Direkt zu den Armen gehen Um diesem Ziel, dieser Utopie einen kleinen Schritt näherzukommen, sind Bischof Labayen und sein sich sehr schnell weitender Mitarbeiterkreis mit ihrem Bildungsangebot ganz an die Basis, direkt zu den Armen - in diesem Bereich zu den kleinen Bauern und Fischersleuten gegangen - um mit ihnen ins Gespräch über die Fußspuren Gottes in ihrem Leben zu kommen. Theodorus van Loon, der seit nunmehr 23 Jahren auf den Philippinen und an der Seite des Bischofs von Infanta lebt und arbeitet, faßt diese Strategie zusammen.

"Wir wußten, wir mußten mit den Armen sein.
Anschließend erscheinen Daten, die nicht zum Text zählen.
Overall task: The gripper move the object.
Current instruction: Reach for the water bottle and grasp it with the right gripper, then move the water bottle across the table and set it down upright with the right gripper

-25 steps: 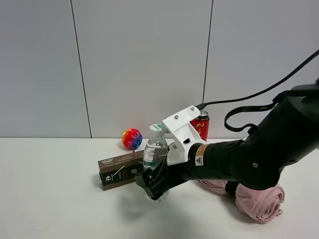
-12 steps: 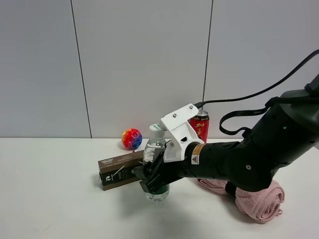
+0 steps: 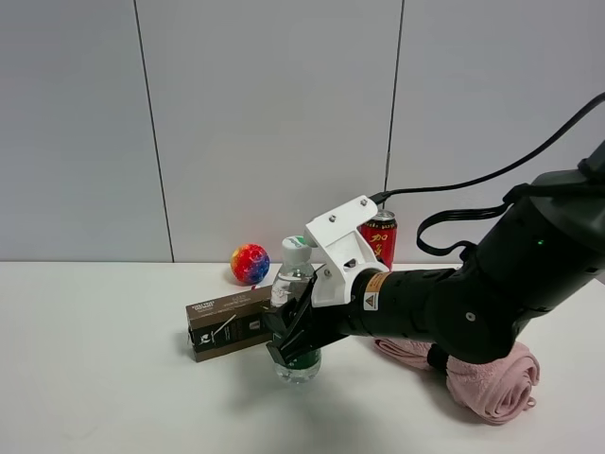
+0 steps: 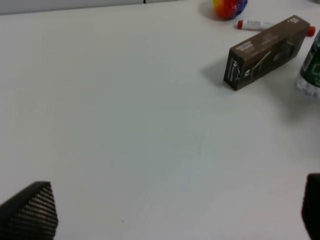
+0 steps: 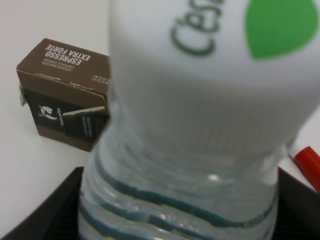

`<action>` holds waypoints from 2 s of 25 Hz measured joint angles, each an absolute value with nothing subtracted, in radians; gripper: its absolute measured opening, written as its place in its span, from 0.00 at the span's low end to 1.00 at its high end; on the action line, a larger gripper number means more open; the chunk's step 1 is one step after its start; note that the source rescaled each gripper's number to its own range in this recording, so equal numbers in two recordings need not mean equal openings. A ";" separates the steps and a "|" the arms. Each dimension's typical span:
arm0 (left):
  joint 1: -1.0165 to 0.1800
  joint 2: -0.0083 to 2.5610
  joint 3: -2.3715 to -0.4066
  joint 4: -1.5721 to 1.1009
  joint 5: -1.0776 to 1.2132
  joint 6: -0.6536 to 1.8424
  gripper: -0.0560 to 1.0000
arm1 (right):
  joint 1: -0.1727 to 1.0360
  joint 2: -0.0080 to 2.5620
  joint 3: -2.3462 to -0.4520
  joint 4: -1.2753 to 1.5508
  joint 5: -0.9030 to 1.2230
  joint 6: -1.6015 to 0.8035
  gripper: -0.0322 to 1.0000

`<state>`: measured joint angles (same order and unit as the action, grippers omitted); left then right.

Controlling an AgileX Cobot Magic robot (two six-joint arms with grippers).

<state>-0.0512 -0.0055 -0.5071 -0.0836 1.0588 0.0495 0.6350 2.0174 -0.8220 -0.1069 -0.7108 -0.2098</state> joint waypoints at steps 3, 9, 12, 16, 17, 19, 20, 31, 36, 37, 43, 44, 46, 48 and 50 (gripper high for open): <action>-0.051 -0.005 -0.507 -0.084 1.059 0.050 1.00 | 0.635 2.017 -0.822 -0.107 -0.715 -0.209 0.04; -0.051 -0.005 -0.507 -0.084 1.059 0.050 1.00 | 0.645 1.973 -0.816 -0.127 -0.670 -0.196 0.03; -0.051 -0.005 -0.507 -0.084 1.059 0.050 1.00 | 0.657 1.904 -0.814 -0.127 -0.627 -0.168 0.03; -0.051 -0.005 -0.507 -0.084 1.059 0.050 1.00 | 0.679 1.798 -0.814 -0.132 -0.597 -0.140 0.03; -0.051 -0.005 -0.507 -0.084 1.059 0.050 1.00 | 0.684 1.776 -0.814 -0.137 -0.596 -0.136 0.03; -0.051 -0.005 -0.507 -0.084 1.059 0.050 1.00 | 0.692 1.725 -0.820 -0.143 -0.591 -0.125 0.03; -0.051 -0.005 -0.507 -0.084 1.059 0.050 1.00 | 0.696 1.708 -0.829 -0.147 -0.577 -0.119 0.03; -0.051 -0.005 -0.507 -0.084 1.059 0.050 1.00 | 0.742 1.770 -1.305 -0.197 -0.270 0.040 0.03; -0.051 -0.005 -0.507 -0.084 1.059 0.050 1.00 | 0.743 1.940 -1.588 -0.197 -0.138 0.096 0.03; -0.051 -0.005 -0.507 -0.084 1.059 0.051 1.00 | 0.743 1.982 -1.644 -0.197 -0.109 0.098 0.03; -0.051 -0.005 -0.507 -0.084 1.059 0.051 1.00 | 0.746 2.197 -1.881 -0.197 -0.017 0.099 0.03; -0.051 -0.005 -0.507 -0.084 1.059 0.051 1.00 | 0.747 2.231 -1.912 -0.197 -0.016 0.099 0.03; -0.051 -0.005 -0.507 -0.084 1.059 0.051 1.00 | 0.749 2.292 -1.971 -0.197 -0.015 0.100 0.03; -0.051 -0.005 -0.507 -0.084 1.059 0.051 1.00 | 0.749 2.354 -2.037 -0.197 -0.011 0.100 0.03; -0.051 -0.005 -0.507 -0.084 1.059 0.051 1.00 | 0.749 2.407 -2.095 -0.197 -0.006 0.100 0.03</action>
Von ihnen mußte das kommen, von ihnen, nicht von uns, denn wenn uns jemand lehren konnte, wofür Jesus gestorben ist, dann sind sie es. Und das wurde zum bis heute tragenden Leitmotiv der Kirche der Armen."

Das Gesicht der Kirche verändert Und daher war es auch klar, daß sich das in Kreisen wachsende Yapak-Bildungsprogramm vor allem an die Laien wendet, denn sie, die Laien des schmalen zwischen der Sierra Madre und dem Ozean eingezwängten Gebietes der Prälatur, die vor genau 50 Jahren dem Orden der Unbeschuhten Karmeliter als Missionsgebiet übergeben worden ist, waren und sind es, die Armen, um die es geht.
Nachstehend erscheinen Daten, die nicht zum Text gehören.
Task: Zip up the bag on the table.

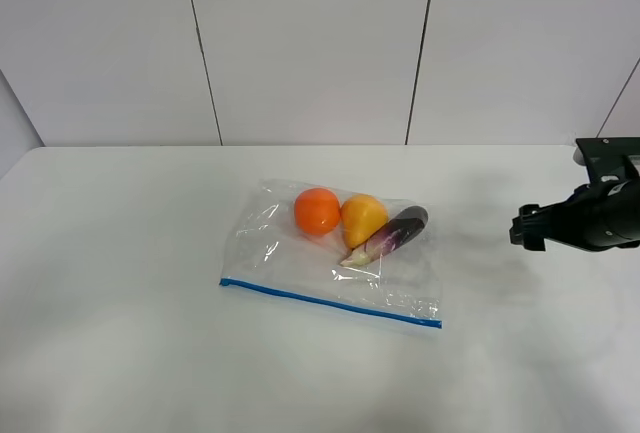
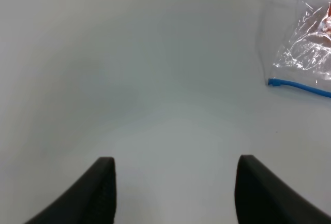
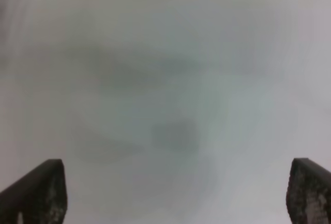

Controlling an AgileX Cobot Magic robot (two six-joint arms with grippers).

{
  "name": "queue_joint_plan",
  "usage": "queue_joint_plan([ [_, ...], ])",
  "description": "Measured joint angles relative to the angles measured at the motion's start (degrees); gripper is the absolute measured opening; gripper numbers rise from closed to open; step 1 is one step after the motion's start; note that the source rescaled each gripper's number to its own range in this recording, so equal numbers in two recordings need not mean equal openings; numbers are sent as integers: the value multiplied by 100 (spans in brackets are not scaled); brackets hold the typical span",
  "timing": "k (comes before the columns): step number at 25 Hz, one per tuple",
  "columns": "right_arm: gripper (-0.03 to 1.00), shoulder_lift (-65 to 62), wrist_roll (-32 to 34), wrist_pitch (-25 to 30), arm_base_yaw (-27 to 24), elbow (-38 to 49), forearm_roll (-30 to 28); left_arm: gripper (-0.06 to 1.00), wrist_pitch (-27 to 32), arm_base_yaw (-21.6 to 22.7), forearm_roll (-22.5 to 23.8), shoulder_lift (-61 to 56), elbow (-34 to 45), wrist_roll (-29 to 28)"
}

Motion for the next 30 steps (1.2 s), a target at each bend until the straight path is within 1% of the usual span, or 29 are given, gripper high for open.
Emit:
queue_joint_plan([
  [5,94,-748,16,348,0,0,-73,79,-5,0,0,0,0,0],
  [11,94,-1838,74,944,0,2,-219,79,-5,0,0,0,0,0],
  [15,94,-2621,135,1478,0,2,-434,79,-5,0,0,0,0,0],
  [19,94,-3471,418,2124,0,7,-679,79,-5,0,0,0,0,0],
  [26,94,-4768,953,2850,0,6,-836,79,-5,0,0,0,0,0],
  [30,94,-5384,1119,3256,0,6,-967,79,-5,0,0,0,0,0],
])
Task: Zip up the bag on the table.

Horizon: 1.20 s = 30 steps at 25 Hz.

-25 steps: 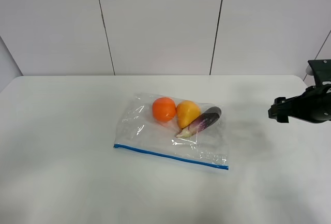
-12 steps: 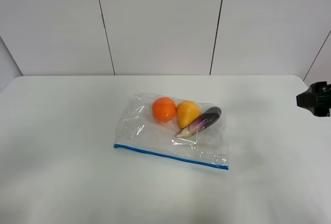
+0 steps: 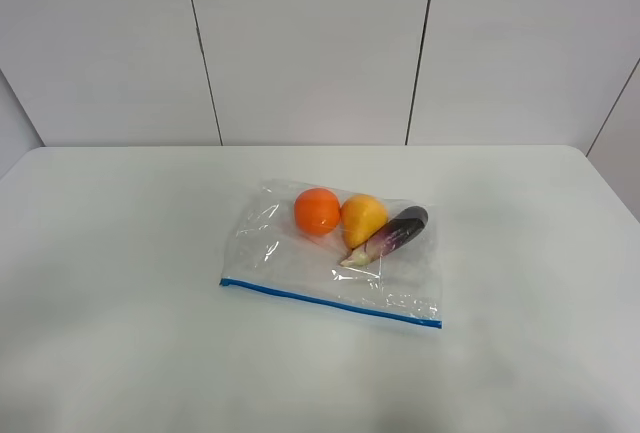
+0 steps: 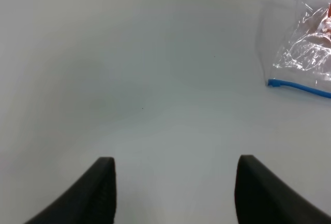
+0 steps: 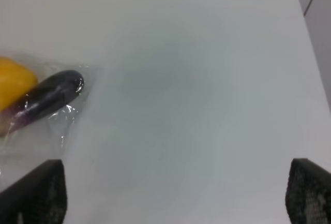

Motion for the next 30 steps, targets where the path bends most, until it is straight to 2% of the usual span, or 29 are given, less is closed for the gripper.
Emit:
queue_joint_plan([
  [9,94,-1330,298,1125,0,0,-114,79,0,0,0,0,0,0],
  [17,94,-2530,518,1658,0,505,-171,79,0,0,0,0,0,0],
  [24,94,-3203,638,1816,0,960,-196,79,0,0,0,0,0,0],
  [30,94,-3458,657,1651,0,1058,-224,79,-5,0,0,0,0,0],
])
Und sie waren und sind es, die das Gesicht ihrer Kirche, das Gesicht ihrer Pfarren und kleinen christlichen Gemeinden so verändert habe, daß sich trotz wachsender Armut Züge einer solchen neuen Gesellschaft der Wahrheit, Solidarität und Geschwisterlichkeit im täglichen Leben erkennen lassen. Das Erstaunlichste an diesen kleinen Gemeinden aber ist etwas, das in den verfaßten europäischen Kirchen und Pfarreien oft so schmerzlich vermißt wird: Gott ist das absolute Lebenszentrum für diese Menschen. Sie sind überzeugt, daß er unter dem Bund des Regenbogens, auf ihrer Seite und mit ihnen ist.

Daher ist auch in wahrhaft bedrängter und immer bedrohter werdender Lebenssituation, gerade durch die brutalen Auswirkungen der Globalisierung eine große Kraft, viel Mut und eine unerschütterte Hoffnung zu spüren. Auch wenn der Himmel dunkel ist: Diese einfachen Menschen stehen zusammen, stärken und ermutigen einander und hören nicht auf mit ganzem Herzen daran zu glauben, daß Gott ihr Schicksal wenden wird, wenn sie alles geben, alles tun, was in ihrer Kraft steht.

Hier erwächst, so möchte ich träumen, die Kirche von morgen, die Kirche des dritten Jahrtausends.